• Exercise details: Check each line of the material below for the string "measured" and reply with how many have it, nothing more.

• Input data:
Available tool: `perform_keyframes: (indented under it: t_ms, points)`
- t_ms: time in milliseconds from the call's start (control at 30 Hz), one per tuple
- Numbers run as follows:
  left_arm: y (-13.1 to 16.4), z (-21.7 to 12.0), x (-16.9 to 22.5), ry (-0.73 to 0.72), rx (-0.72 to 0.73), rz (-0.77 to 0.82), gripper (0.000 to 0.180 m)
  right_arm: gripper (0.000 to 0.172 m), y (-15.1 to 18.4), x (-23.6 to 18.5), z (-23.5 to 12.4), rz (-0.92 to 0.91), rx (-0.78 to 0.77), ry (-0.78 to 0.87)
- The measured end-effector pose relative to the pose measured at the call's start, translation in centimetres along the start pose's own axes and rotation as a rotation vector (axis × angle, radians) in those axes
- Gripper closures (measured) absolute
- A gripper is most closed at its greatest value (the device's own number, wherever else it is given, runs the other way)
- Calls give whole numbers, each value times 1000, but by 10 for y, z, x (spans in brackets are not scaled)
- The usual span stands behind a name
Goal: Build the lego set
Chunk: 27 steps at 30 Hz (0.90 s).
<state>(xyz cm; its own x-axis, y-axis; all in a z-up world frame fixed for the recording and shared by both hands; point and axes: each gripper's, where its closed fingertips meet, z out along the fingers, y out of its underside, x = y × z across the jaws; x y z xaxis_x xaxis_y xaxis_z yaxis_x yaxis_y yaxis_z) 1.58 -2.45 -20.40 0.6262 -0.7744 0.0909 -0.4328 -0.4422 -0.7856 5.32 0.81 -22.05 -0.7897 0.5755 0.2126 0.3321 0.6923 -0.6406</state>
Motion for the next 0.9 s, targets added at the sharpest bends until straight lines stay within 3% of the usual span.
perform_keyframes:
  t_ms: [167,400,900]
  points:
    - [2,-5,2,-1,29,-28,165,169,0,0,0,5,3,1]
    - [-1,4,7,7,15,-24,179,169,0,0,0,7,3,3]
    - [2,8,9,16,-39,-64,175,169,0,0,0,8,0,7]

• Response box: 2